His first movie ‘Jwar Bhata’ (1944), was produced by the production house Bombay Talkies, a venture of Rani and Ashok Kumar.
This was followed by ‘Pratima’ (1945) and ‘Milan’ (1946). But ‘Jugnu’ (1947), the highest grossing film that year, established Kumar’s name.
The 1950s saw hits such as Bimal Roy’s ‘Devdas’ and ‘Madhumati’, and ‘Naya Daur’.
Then came director K Asif’s megahit ‘Mughal-e-Azam’ (1960), which also made news because of Kumar’s romance with his co-star Madhubala.
Over the years, some of Kumar’s box office hits, included ‘Ganga Jamuna’ (1961), ‘Ram Aur Shyam’ (1967), ‘Dastaan’ (1972), ‘Vidhaata’ (1982), ‘Karma’ (1986) and ‘Saudagar’ (1991).

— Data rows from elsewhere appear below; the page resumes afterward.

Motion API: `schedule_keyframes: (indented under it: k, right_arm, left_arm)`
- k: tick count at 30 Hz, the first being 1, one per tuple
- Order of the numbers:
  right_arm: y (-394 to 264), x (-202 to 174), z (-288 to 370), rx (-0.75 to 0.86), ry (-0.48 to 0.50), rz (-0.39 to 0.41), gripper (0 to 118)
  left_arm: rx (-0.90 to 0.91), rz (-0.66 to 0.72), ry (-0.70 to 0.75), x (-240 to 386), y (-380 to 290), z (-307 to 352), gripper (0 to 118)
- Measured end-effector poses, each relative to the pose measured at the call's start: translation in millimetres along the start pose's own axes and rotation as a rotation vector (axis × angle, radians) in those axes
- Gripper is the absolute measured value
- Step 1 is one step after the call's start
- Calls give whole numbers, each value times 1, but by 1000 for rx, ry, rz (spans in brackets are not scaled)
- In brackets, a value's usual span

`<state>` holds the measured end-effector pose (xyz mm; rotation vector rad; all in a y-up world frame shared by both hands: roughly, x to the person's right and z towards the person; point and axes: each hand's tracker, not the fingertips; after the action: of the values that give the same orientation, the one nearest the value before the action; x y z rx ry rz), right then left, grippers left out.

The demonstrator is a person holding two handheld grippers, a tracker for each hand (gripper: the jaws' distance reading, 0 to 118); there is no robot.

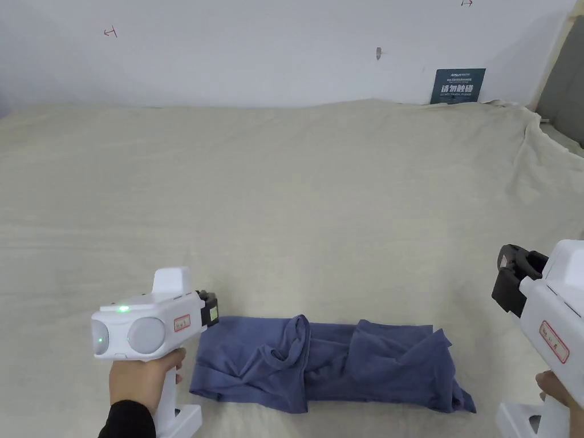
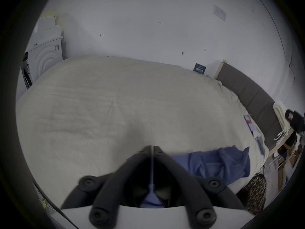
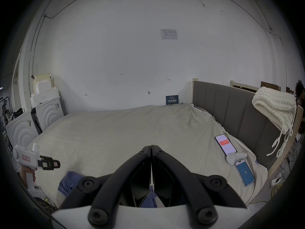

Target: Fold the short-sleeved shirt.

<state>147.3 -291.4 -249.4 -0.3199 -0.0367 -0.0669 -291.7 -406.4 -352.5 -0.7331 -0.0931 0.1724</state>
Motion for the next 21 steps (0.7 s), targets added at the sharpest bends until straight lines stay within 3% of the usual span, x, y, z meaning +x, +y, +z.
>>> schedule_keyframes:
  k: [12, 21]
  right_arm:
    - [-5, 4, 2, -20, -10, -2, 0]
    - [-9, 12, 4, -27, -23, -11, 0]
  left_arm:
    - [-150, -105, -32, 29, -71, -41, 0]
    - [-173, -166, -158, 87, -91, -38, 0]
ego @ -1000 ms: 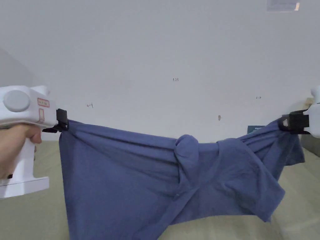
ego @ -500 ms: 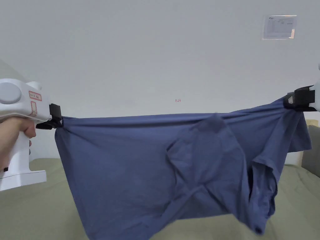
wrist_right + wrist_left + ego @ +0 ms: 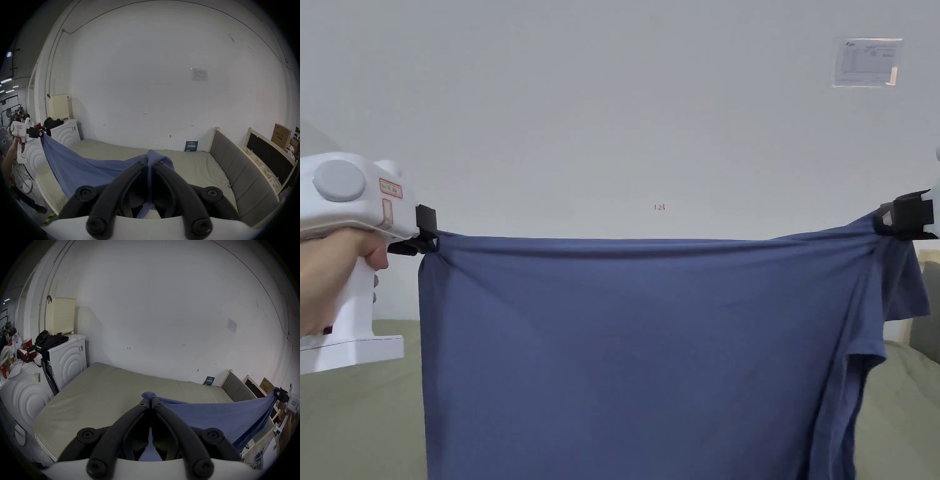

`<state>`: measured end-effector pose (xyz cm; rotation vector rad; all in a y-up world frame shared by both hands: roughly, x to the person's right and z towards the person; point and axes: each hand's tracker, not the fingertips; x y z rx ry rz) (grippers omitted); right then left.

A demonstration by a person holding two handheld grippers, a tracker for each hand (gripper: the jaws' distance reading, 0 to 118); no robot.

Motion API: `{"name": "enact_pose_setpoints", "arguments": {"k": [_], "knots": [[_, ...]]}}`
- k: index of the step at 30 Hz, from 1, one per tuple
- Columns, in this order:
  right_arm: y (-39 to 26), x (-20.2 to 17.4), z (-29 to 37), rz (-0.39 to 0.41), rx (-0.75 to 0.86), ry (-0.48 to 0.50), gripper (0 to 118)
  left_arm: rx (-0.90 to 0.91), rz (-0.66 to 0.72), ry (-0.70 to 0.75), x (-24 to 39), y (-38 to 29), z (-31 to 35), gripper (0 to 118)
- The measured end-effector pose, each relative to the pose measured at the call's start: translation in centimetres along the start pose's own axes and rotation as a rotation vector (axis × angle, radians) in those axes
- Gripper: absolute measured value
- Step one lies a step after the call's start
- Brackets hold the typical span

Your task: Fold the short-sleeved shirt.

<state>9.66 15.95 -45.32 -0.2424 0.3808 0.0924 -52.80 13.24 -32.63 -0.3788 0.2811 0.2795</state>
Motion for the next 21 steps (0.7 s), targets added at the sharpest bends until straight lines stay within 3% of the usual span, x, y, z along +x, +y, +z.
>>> {"name": "enact_pose_setpoints", "arguments": {"k": [21], "knots": [[9.5,2.8,-17.1,0.101,-0.029,-0.079,6,0.02,-0.056,0.065,6.0,8.5,-15.3,0]]}}
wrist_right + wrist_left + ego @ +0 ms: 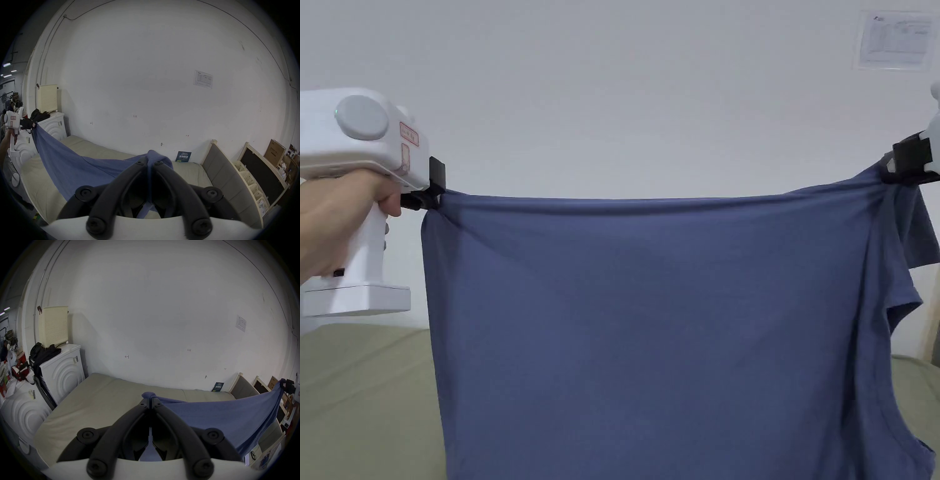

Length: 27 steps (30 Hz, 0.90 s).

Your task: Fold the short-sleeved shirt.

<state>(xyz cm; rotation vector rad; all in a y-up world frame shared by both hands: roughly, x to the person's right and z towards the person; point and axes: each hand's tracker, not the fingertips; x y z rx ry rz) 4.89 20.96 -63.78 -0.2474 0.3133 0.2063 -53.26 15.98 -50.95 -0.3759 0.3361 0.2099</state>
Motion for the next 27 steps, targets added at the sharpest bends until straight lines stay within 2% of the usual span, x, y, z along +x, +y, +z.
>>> {"name": "enact_pose_setpoints", "arguments": {"k": [7,10,16,23,27], "knots": [[1.2,1.1,-8.1,0.035,-0.02,-0.056,6,0.009,-0.042,0.039,2.2,2.1,-7.0,0],[1.6,1.1,-10.4,0.022,-0.006,-0.073,6,0.032,-0.044,0.056,2.9,2.6,-9.5,0],[2.7,0.8,-14.1,0.055,0.009,-0.124,6,0.051,-0.051,0.074,3.7,3.7,-13.9,0],[2.2,0.3,-17.7,0.036,0.019,-0.122,6,0.043,-0.06,0.103,4.1,2.0,-17.9,0],[-1.5,0.0,-19.4,0.034,-0.02,-0.1,6,0.007,-0.075,0.096,3.8,-1.0,-19.7,0]]}}
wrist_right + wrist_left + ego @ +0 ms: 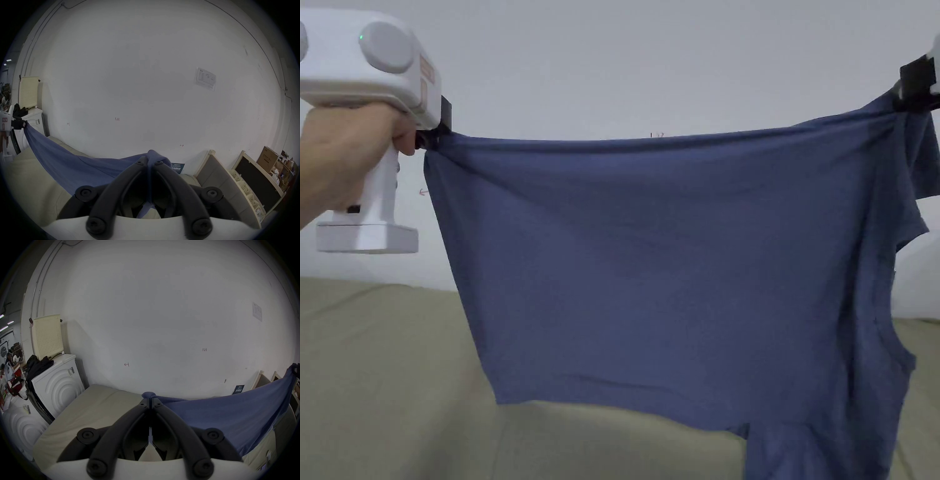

Kumar married Saira Banu in 1966.
The couple starred together in films such as ‘Sagina Mahato’ (1970), ‘Sagina’ (1974) and ‘Duniya’ (1984).
It was believed he also married another woman named Asma Rehman but the union ended in 1983. He had no children.
His movie roles earned him the titles, ‘Tragedy King’ and ‘King of Romance’.
He leaves wife Banu and a nation in deep mourning for one of its immortal screen heroes.
The actor may have passed away, but his legacy is bound to live on forever. Rest in peace Dilip Saab.
Dilip Kumar, actor, born Peshawar*, December 11, 1922 died Mumbai July 7 2021.